» **EXERCISE GOAL**
Find the line that contains "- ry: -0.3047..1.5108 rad" in the entries below. Output it and each later line exactly, and nothing else.

(EXTRACTED INFORMATION Opens)

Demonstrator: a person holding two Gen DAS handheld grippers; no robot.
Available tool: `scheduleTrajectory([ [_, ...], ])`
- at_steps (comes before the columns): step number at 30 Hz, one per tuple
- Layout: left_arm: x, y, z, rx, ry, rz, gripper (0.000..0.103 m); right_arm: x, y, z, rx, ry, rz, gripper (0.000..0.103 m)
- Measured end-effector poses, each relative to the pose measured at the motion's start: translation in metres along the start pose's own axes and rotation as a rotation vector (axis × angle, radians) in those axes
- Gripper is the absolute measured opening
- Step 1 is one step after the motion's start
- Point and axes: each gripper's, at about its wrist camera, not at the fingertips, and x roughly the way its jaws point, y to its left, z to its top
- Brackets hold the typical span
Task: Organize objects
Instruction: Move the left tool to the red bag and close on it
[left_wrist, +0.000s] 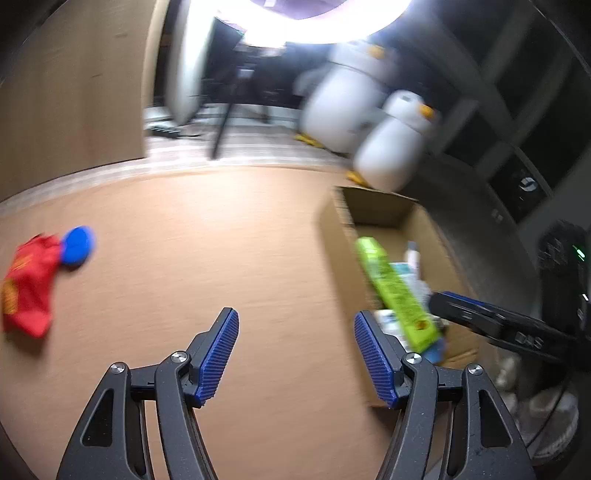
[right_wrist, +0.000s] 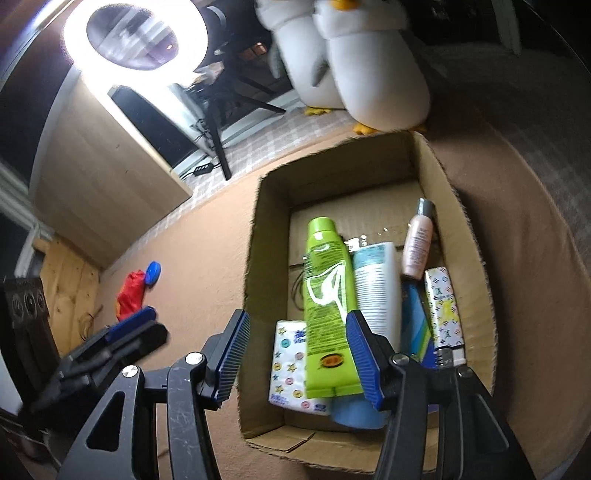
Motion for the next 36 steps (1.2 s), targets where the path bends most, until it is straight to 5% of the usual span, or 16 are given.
scheduleTrajectory([
  [10, -0.057, 0.154, 0.006, -0.198, -0.058, 0.196, 0.075, 0.003, 0.076, -0.033, -0.207, -0.053, -0.063, 0.060],
  [20, -0.069, 0.268, 0.041, -0.300, -0.061, 0.304, 0.075, 0.024, 0.091, -0.066, -0.126, -0.038, -0.009, 0.061],
  [36, 0.008, 0.337, 0.065, -0.407, 0.057, 0.272, 0.073, 0.005, 0.086, -0.105, -0.043, -0.056, -0.035, 0.064],
])
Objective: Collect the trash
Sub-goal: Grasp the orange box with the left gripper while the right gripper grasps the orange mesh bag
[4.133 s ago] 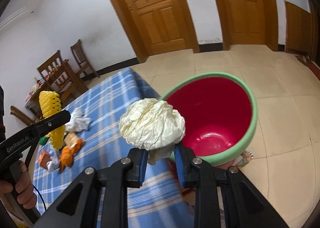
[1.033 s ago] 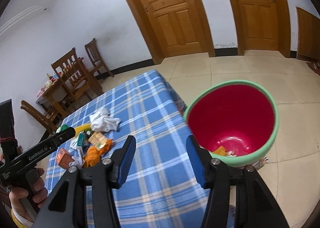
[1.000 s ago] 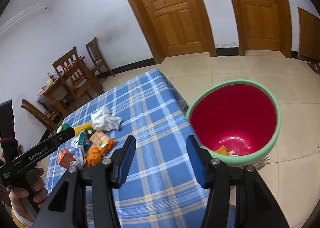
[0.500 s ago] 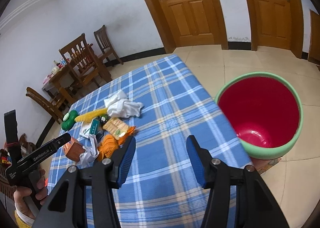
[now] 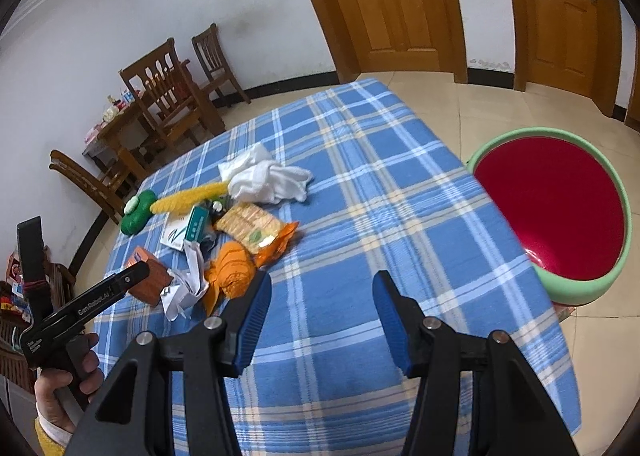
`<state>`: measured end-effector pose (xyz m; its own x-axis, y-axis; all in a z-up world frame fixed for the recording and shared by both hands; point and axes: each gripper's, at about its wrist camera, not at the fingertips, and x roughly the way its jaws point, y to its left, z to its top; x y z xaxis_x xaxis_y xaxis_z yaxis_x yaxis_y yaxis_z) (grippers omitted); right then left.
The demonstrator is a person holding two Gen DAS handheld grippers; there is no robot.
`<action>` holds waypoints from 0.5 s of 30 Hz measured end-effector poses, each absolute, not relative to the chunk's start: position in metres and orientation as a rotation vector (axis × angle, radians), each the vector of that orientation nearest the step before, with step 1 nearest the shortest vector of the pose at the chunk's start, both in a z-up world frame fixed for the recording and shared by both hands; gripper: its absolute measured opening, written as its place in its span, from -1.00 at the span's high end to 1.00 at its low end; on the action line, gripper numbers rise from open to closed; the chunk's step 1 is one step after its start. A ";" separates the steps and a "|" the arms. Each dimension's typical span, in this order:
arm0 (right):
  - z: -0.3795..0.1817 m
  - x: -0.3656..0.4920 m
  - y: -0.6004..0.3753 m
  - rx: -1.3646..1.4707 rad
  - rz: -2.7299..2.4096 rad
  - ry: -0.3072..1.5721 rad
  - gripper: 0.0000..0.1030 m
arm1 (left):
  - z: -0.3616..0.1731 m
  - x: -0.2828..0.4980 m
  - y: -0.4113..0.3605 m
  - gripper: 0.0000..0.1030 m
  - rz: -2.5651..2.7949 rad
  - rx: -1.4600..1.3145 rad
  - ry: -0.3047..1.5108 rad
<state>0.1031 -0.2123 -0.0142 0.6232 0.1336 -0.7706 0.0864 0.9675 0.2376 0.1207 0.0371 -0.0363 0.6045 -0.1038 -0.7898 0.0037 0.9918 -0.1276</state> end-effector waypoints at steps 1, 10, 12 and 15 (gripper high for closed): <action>-0.015 0.104 -0.210 0.261 0.029 0.904 -0.09 | -0.038 0.122 0.037 -0.44 -0.066 -0.122 0.923; -0.027 0.115 -0.191 0.238 0.054 0.947 -0.09 | -0.047 0.124 0.039 -0.44 -0.104 -0.125 0.920; -0.029 0.117 -0.187 0.234 0.061 0.954 -0.09 | -0.049 0.125 0.039 -0.44 -0.104 -0.126 0.924; -0.033 0.121 -0.181 0.232 0.073 0.966 -0.09 | -0.052 0.127 0.040 -0.44 -0.108 -0.137 0.931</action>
<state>0.1208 -0.1813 -0.0332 0.5685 0.1645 -0.8060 0.0416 0.9728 0.2279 0.1267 0.0402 -0.0521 0.5924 -0.1518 -0.7912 0.0334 0.9859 -0.1641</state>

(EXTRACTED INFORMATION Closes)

» **SOLUTION TO THE PROBLEM**
  - ry: -0.3047..1.5108 rad
<state>0.1031 -0.2123 -0.0142 0.6232 0.1336 -0.7706 0.0864 0.9675 0.2376 0.1207 0.0371 -0.0363 0.6045 -0.1038 -0.7898 0.0037 0.9918 -0.1276</state> end-effector waypoints at steps 1, 10, 12 and 15 (gripper high for closed): <action>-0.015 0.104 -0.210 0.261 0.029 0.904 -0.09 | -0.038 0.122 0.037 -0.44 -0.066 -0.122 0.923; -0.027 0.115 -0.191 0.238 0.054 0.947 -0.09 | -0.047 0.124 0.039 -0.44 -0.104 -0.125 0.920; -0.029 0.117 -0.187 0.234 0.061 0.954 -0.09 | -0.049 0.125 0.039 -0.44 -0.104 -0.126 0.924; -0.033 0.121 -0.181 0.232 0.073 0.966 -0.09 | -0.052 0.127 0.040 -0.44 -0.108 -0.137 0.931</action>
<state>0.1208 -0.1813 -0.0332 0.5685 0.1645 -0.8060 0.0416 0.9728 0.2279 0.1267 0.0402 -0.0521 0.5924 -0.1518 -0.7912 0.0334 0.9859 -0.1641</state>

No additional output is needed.